PROBLEM TO SOLVE: All entries shown below must be given again word for word.

DATA TO PROCESS:
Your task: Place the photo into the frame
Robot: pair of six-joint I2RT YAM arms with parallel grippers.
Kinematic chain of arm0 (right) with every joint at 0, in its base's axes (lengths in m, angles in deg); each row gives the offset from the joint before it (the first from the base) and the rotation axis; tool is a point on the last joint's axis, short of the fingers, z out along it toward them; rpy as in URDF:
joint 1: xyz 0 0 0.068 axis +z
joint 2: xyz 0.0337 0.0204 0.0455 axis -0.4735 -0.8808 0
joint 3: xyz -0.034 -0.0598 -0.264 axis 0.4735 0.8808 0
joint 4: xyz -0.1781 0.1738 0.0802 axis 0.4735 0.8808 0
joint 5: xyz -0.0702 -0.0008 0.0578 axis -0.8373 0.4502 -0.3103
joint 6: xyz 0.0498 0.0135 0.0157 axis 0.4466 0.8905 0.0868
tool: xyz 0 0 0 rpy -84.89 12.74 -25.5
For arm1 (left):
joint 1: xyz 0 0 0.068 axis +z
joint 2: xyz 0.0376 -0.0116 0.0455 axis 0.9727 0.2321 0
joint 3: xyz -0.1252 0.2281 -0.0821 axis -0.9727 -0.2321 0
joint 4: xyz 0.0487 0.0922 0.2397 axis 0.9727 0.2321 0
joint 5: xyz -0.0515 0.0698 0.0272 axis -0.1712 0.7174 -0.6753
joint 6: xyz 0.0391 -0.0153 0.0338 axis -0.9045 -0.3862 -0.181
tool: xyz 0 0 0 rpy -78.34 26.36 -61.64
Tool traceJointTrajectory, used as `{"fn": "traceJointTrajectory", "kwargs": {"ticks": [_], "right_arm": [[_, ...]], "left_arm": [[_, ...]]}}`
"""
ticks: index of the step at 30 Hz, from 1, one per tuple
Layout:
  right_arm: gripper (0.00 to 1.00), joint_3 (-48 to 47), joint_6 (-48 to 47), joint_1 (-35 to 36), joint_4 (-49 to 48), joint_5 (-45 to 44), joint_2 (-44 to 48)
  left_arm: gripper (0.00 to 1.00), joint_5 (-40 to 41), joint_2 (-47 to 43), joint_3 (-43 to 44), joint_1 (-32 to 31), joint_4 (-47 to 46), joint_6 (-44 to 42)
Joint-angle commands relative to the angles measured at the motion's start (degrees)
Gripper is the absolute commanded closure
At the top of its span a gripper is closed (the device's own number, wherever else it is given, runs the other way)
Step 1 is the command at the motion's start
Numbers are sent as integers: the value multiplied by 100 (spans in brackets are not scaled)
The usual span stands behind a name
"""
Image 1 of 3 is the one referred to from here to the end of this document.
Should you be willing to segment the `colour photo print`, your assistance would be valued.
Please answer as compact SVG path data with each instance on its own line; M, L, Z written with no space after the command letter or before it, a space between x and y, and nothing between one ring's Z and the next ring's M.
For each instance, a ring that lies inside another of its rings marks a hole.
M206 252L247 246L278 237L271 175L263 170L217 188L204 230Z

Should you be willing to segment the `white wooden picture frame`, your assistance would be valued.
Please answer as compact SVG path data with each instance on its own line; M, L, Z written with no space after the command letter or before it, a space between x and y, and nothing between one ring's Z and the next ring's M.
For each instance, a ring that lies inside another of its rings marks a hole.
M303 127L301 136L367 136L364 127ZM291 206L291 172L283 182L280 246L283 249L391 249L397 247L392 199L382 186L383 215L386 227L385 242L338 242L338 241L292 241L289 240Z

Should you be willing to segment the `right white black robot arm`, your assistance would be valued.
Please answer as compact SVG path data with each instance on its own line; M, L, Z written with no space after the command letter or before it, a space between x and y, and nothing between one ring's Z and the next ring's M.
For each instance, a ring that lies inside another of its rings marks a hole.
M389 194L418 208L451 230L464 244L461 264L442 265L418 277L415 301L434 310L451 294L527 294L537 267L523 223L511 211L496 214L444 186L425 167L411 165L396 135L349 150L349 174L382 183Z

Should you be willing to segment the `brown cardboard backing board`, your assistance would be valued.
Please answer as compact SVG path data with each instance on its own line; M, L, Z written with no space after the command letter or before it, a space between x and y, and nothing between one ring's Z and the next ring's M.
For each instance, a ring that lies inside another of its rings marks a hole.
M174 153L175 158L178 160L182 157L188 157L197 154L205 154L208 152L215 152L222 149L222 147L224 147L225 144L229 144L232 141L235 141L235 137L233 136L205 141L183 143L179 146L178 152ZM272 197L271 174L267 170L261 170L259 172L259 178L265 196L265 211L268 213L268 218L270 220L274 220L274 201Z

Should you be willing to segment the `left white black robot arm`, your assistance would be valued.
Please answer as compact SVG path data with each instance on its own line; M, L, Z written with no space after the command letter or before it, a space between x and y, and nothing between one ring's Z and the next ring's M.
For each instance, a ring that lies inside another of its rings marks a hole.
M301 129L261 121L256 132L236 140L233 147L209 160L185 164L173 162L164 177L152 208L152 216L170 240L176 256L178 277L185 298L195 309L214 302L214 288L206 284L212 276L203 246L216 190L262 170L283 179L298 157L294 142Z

ANSWER BOX:
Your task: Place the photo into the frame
Robot: pair of six-joint I2RT YAM arms with parallel grippers.
Kinematic chain of arm0 (right) with every joint at 0, in its base's axes (lengths in m, angles in deg); each row gives the offset from the joint before it (the first from the base) and the rotation axis; tool is a point on the last joint's axis, short of the fingers, z out along it toward them; rpy as in URDF:
joint 1: xyz 0 0 0.068 axis +z
joint 2: xyz 0.0337 0.0204 0.0455 axis -0.4735 -0.8808 0
joint 3: xyz -0.034 -0.0598 -0.264 axis 0.4735 0.8808 0
joint 4: xyz -0.1781 0.1738 0.0802 axis 0.4735 0.8808 0
joint 5: xyz -0.0702 -0.0008 0.0578 axis -0.8373 0.4502 -0.3103
joint 6: xyz 0.0498 0.0135 0.0157 axis 0.4466 0.8905 0.0868
tool: xyz 0 0 0 rpy -84.89 12.74 -25.5
For arm1 (left):
joint 1: xyz 0 0 0.068 axis +z
joint 2: xyz 0.0376 -0.0116 0.0455 axis 0.9727 0.2321 0
joint 3: xyz -0.1252 0.2281 -0.0821 axis -0.9727 -0.2321 0
joint 4: xyz 0.0487 0.0922 0.2397 axis 0.9727 0.2321 0
joint 5: xyz -0.0515 0.0698 0.0272 axis -0.1712 0.7174 -0.6753
joint 6: xyz 0.0391 -0.0153 0.0338 axis -0.9045 -0.3862 -0.181
tool: xyz 0 0 0 rpy -78.34 26.36 -61.64
Tool traceJointTrajectory, used as `{"fn": "traceJointTrajectory", "kwargs": {"ticks": [_], "right_arm": [[_, ...]], "left_arm": [[_, ...]]}}`
"""
ticks: index of the step at 30 Hz, from 1, one per tuple
Layout:
  right_arm: gripper (0.00 to 1.00), joint_3 (-48 to 47), joint_6 (-48 to 47), joint_1 (-35 to 36), joint_4 (-49 to 48), joint_5 (-45 to 44), joint_2 (-44 to 48)
  left_arm: gripper (0.00 to 1.00), joint_5 (-40 to 41), joint_2 (-47 to 43), joint_3 (-43 to 44), joint_1 (-32 to 31), joint_4 (-47 to 46), joint_6 (-44 to 42)
Joint-angle commands relative to the angles measured at the motion's start (degrees)
Gripper is the absolute commanded closure
At the top of its span a gripper is closed (the device's own number, wherever else it is given, runs the other way)
Step 1 is the command at the motion's start
Numbers are sent as integers: the value multiplied by 100 (spans in brackets are not scaled)
The usual span stands behind a name
"""
Image 1 of 3 is the one referred to from here to the end of this document.
Should you be willing to segment the `colour photo print`, your assistance would be valued.
Please answer as compact SVG path data with each instance on its own line; M, L, Z written with no space after the command letter or before it, a space between x and y, and nothing between one ring's Z and the next ring's M.
For each instance, a ring that lies inside another of its rings marks a hole.
M206 252L247 246L278 237L271 175L263 170L217 188L204 230Z

Should you be willing to segment the `white wooden picture frame`, your assistance would be valued.
Please answer as compact SVG path data with each instance on its own line; M, L, Z written with no space after the command letter or before it, a space between x and y, and nothing between one ring's Z and the next ring's M.
For each instance, a ring that lies inside another of its rings marks a hole.
M303 127L301 136L367 136L364 127ZM291 206L291 172L283 182L280 246L283 249L391 249L397 247L392 199L382 186L383 215L386 227L385 242L338 242L338 241L292 241L289 240Z

Should you be willing to segment the `right white black robot arm`, your assistance would be valued.
Please answer as compact SVG path data with each instance on its own line; M, L, Z written with no space after the command letter or before it, a space between x and y, and nothing between one ring's Z and the next ring's M.
For each instance, a ring that lies inside another of its rings marks a hole.
M389 194L418 208L451 230L464 244L461 264L442 265L418 277L415 301L434 310L451 294L527 294L537 267L523 223L511 211L496 214L444 186L425 167L411 165L396 135L349 150L349 174L382 183Z

Should you be willing to segment the `brown cardboard backing board`, your assistance would be valued.
Please answer as compact SVG path data with each instance on its own line; M, L, Z written with no space after the command letter or before it, a space between x and y, and nothing between one ring's Z and the next ring's M.
For each instance, a ring that lies inside another of its rings marks a hole.
M174 153L175 158L178 160L182 157L188 157L197 154L205 154L208 152L215 152L222 149L222 147L224 147L225 144L229 144L232 141L235 141L235 137L233 136L205 141L183 143L179 146L178 152ZM272 197L271 174L267 170L261 170L259 172L259 178L265 196L265 211L268 213L268 218L270 220L274 220L274 201Z

Should you be willing to segment the `left white black robot arm`, your assistance would be valued.
Please answer as compact SVG path data with each instance on its own line; M, L, Z written with no space after the command letter or before it, a space between x and y, and nothing between one ring's Z and the next ring's M.
For each instance, a ring that lies inside another of its rings marks a hole.
M301 129L261 121L256 132L236 140L233 147L209 160L185 164L173 162L164 177L152 208L152 216L170 240L176 256L178 277L185 298L195 309L214 302L214 288L206 284L212 276L203 246L216 190L262 170L283 179L298 157L294 142Z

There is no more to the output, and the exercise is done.